Only the lines of the data below from the one with "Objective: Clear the" through the one with "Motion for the" are wanted. Repeat them exactly.

### [Data]
·····

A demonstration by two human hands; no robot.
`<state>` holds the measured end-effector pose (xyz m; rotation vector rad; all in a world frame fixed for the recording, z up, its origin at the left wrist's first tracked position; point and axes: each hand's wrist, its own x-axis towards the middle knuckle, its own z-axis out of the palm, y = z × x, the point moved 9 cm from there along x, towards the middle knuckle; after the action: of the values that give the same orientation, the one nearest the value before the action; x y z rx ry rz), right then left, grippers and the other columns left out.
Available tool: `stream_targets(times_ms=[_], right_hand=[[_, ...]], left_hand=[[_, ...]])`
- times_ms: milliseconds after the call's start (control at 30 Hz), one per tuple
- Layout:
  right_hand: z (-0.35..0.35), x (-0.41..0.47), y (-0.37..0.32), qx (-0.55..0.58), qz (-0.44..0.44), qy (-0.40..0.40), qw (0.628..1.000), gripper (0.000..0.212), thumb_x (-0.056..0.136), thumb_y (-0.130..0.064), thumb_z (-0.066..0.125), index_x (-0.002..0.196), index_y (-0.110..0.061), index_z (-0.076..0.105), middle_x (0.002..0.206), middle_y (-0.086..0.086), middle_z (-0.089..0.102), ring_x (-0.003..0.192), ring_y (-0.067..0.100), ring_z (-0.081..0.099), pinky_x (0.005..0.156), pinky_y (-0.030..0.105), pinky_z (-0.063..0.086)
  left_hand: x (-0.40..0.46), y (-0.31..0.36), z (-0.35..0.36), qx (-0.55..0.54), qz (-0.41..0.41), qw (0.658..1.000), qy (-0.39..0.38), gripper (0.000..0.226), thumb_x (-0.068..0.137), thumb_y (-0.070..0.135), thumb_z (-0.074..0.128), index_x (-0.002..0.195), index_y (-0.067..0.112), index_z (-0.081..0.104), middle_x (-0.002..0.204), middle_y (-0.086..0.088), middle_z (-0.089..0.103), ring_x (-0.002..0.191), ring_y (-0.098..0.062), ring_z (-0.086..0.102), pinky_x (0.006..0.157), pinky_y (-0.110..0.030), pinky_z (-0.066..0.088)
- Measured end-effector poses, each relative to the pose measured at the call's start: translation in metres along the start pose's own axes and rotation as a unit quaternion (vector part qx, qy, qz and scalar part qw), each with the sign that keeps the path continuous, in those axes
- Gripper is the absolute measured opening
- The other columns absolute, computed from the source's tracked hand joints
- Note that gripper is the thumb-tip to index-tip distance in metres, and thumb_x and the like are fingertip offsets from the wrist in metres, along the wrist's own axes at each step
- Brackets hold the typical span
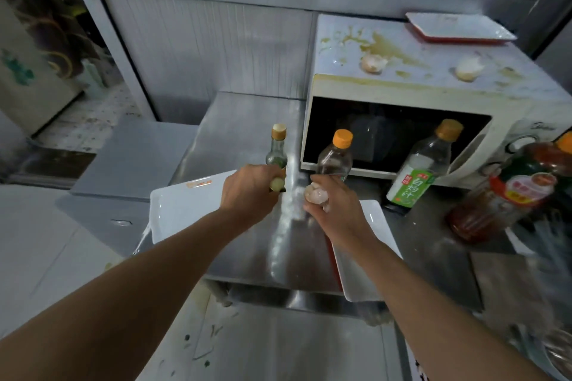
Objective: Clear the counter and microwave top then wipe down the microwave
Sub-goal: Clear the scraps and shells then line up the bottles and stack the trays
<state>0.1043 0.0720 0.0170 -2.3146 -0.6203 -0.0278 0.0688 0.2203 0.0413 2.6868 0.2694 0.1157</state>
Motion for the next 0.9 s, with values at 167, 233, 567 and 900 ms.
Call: stream_targets(times_ms=[167, 233, 567, 900], right_hand=[[-0.047, 0.006, -0.011, 0.007, -0.019, 0.018, 1.000, 0.044, 0.076, -0.010, 0.073, 0.119, -0.009, 0.059, 0.115, 0.009, 0.059, 0.103, 0.025, 0.057, 0.081, 0.020, 0.036], [-0.065, 0.007, -0.016, 0.008, -0.028, 0.028, 0.999, 0.042, 0.076, -0.009, 0.073, 0.116, -0.010, 0.060, 0.109, 0.008, 0.059, 0.098, 0.025, 0.058, 0.080, 0.024, 0.040], [-0.145, 0.020, -0.020, -0.035, -0.050, 0.068, 0.996, 0.049, 0.080, -0.018, 0.073, 0.125, -0.010, 0.055, 0.118, 0.008, 0.059, 0.107, 0.023, 0.056, 0.088, 0.023, 0.037], [-0.193, 0.041, -0.006, -0.041, -0.021, 0.104, 0.993, 0.050, 0.085, -0.022, 0.068, 0.131, -0.015, 0.050, 0.126, 0.004, 0.056, 0.111, 0.020, 0.052, 0.085, 0.021, 0.034]], left_hand=[[0.006, 0.034, -0.028, 0.024, 0.015, 0.999, 0.025, 0.027, 0.082, 0.023, 0.059, 0.107, 0.033, 0.062, 0.101, -0.003, 0.068, 0.095, -0.031, 0.061, 0.072, -0.035, 0.047], [0.009, 0.048, -0.037, 0.027, 0.020, 0.999, 0.034, 0.027, 0.083, 0.023, 0.061, 0.108, 0.032, 0.062, 0.104, -0.004, 0.067, 0.098, -0.030, 0.061, 0.072, -0.033, 0.045], [0.018, 0.111, -0.076, 0.019, 0.047, 0.994, 0.094, 0.029, 0.084, 0.021, 0.062, 0.111, 0.030, 0.063, 0.103, -0.002, 0.068, 0.096, -0.025, 0.061, 0.073, -0.034, 0.051], [0.047, 0.143, -0.090, 0.018, 0.068, 0.992, 0.107, 0.031, 0.083, 0.022, 0.062, 0.113, 0.031, 0.062, 0.104, -0.002, 0.066, 0.095, -0.024, 0.060, 0.067, -0.030, 0.044]])
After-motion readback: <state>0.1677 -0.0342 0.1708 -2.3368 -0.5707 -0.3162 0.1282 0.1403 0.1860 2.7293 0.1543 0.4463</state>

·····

### [Answer box]
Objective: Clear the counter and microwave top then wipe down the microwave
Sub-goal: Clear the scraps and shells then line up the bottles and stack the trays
<state>0.1043 0.0720 0.0170 -2.3146 -0.6203 -0.0278 0.0688 0.2203 0.0413 2.6868 0.2694 0.1157</state>
Motion for the next 0.9 s, with values at 167, 233, 567 and 900 ms.

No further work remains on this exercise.